**ABOUT THIS TASK:** Report how many lines in the records below hold "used", with no other output.

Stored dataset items
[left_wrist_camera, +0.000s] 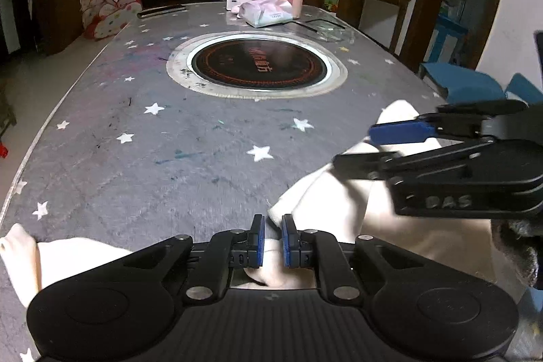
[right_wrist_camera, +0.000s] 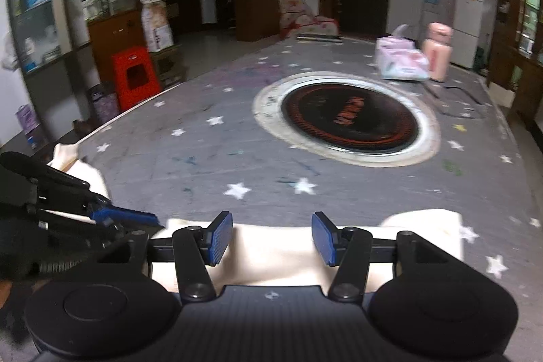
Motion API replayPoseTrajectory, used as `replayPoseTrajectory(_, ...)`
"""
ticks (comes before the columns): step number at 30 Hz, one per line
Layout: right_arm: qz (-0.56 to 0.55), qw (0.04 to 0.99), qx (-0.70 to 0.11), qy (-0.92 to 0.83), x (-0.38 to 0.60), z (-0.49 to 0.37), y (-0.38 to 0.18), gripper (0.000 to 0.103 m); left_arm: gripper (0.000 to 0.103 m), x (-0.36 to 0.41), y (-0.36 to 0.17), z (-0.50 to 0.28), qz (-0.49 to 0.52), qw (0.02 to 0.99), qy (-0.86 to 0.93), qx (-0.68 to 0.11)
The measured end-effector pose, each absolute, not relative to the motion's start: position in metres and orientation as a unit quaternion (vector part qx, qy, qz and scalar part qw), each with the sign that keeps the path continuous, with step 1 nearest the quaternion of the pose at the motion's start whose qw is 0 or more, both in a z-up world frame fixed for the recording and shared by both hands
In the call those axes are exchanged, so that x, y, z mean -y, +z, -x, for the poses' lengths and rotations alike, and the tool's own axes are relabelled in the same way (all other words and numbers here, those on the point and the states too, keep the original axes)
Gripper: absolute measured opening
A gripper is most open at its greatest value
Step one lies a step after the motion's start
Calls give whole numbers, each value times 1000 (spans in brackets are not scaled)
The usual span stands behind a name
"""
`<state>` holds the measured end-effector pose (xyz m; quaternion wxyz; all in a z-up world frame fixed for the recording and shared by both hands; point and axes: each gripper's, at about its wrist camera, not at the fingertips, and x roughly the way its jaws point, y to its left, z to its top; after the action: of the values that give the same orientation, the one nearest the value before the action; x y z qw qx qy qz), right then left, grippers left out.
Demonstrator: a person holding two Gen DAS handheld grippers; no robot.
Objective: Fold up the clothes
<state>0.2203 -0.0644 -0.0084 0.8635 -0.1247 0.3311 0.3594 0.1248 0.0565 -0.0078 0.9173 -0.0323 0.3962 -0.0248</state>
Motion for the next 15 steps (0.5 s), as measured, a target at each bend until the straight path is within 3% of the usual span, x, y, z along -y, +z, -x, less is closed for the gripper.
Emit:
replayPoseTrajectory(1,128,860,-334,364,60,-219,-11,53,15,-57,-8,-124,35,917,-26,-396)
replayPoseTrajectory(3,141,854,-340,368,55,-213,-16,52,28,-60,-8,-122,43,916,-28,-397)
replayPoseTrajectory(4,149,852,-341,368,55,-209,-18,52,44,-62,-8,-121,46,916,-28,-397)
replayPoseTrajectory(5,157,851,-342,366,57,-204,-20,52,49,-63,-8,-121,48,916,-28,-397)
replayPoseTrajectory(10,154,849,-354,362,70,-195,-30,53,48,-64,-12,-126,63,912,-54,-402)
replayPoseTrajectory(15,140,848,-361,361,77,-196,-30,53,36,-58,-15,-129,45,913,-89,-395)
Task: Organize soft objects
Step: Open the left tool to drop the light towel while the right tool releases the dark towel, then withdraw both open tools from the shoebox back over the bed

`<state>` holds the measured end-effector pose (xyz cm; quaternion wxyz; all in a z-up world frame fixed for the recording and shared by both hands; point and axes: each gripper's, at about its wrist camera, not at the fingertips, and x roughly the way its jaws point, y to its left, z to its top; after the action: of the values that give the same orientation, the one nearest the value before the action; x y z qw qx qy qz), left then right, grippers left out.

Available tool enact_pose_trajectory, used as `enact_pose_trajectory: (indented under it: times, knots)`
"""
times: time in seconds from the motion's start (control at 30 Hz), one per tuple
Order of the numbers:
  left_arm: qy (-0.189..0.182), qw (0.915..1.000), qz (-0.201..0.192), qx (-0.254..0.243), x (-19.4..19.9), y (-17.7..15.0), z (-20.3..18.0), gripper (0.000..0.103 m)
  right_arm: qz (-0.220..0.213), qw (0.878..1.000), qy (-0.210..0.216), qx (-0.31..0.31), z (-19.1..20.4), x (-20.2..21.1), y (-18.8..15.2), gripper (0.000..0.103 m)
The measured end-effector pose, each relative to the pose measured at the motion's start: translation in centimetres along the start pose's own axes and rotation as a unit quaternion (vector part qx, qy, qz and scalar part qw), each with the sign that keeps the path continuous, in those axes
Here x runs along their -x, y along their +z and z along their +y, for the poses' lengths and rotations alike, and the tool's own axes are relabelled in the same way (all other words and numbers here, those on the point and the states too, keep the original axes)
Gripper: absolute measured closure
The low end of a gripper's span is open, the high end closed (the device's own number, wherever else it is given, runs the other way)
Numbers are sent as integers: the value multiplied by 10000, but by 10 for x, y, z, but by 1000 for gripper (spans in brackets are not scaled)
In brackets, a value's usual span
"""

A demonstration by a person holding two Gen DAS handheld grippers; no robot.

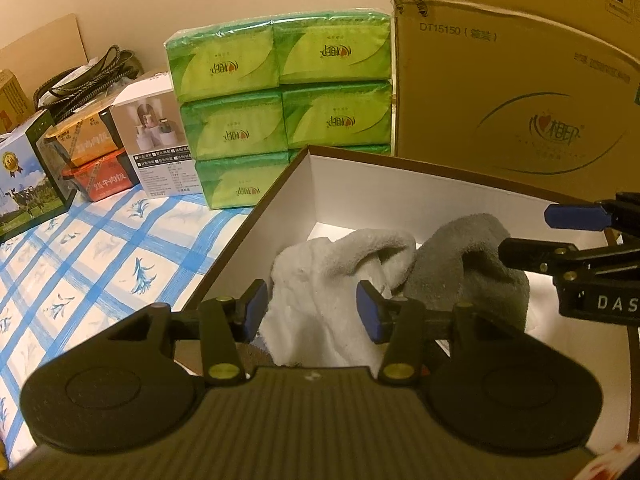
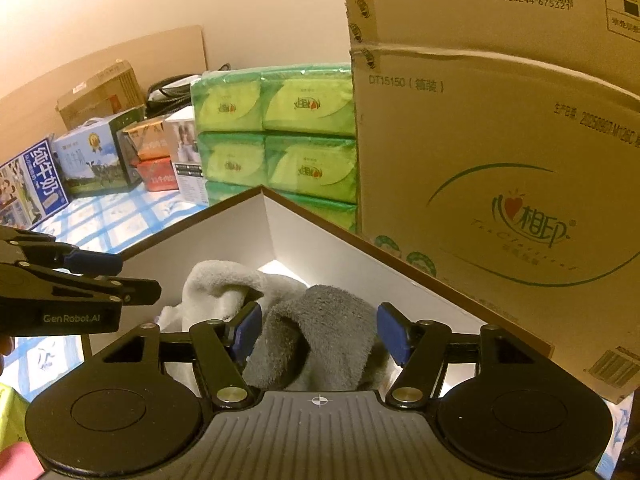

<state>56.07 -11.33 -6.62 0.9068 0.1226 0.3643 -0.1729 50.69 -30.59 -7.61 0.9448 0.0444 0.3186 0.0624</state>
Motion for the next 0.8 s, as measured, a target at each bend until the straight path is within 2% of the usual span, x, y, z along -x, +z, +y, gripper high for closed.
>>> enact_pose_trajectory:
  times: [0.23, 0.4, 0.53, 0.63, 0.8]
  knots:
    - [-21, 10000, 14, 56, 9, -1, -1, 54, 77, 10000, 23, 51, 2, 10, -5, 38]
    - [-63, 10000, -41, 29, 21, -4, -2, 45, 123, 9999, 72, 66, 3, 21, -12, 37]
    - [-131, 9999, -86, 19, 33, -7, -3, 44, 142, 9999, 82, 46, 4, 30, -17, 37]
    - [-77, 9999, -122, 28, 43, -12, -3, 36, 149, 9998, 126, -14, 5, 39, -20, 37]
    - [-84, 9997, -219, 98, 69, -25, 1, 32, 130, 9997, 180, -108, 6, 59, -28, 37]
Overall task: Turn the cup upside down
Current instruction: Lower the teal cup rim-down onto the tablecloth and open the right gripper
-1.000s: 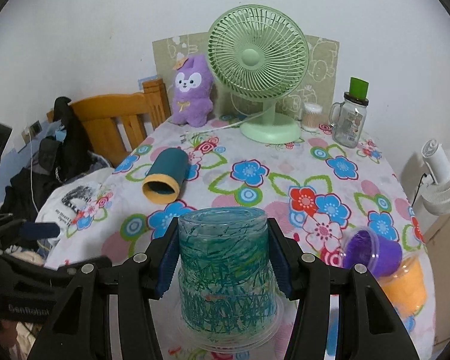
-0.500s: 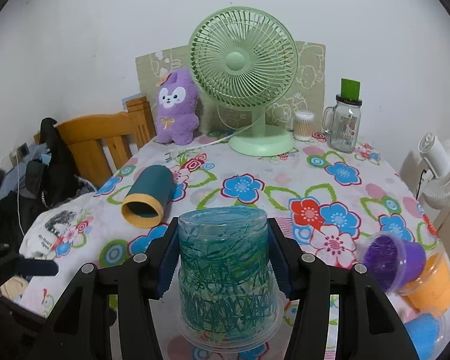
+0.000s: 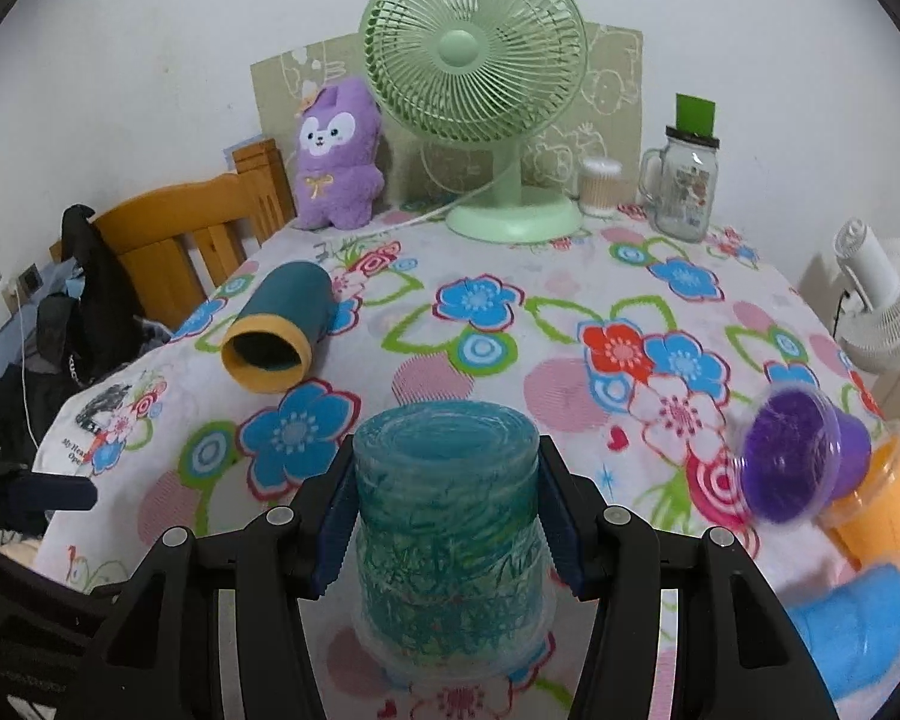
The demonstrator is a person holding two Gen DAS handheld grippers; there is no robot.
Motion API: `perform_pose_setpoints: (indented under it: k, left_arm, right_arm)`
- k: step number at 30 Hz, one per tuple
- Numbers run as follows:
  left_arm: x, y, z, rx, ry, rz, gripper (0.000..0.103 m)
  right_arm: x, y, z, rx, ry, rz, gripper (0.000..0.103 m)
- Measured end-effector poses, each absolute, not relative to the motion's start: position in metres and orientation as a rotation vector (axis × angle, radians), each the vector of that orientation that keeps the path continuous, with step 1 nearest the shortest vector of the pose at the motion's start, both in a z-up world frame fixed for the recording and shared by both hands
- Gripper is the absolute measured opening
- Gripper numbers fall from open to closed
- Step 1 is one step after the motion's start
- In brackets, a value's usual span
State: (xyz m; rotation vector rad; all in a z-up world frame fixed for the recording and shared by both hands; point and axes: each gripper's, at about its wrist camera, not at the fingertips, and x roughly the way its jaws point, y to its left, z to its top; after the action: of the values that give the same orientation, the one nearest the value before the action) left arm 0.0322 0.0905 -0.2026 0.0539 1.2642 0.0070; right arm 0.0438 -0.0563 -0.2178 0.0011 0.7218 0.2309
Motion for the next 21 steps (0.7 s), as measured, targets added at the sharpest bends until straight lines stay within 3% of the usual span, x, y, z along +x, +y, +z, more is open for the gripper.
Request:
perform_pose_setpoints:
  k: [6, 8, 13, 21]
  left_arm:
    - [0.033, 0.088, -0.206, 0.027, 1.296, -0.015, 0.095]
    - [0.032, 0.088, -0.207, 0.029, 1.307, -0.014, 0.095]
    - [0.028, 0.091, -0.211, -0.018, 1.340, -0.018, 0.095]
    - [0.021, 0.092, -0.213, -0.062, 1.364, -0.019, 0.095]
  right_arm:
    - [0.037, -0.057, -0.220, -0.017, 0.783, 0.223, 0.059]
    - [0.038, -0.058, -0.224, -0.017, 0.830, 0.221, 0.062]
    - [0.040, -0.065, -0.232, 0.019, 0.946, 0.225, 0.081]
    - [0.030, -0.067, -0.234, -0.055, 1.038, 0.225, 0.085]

**ANSWER TO THE EXERCISE:** 2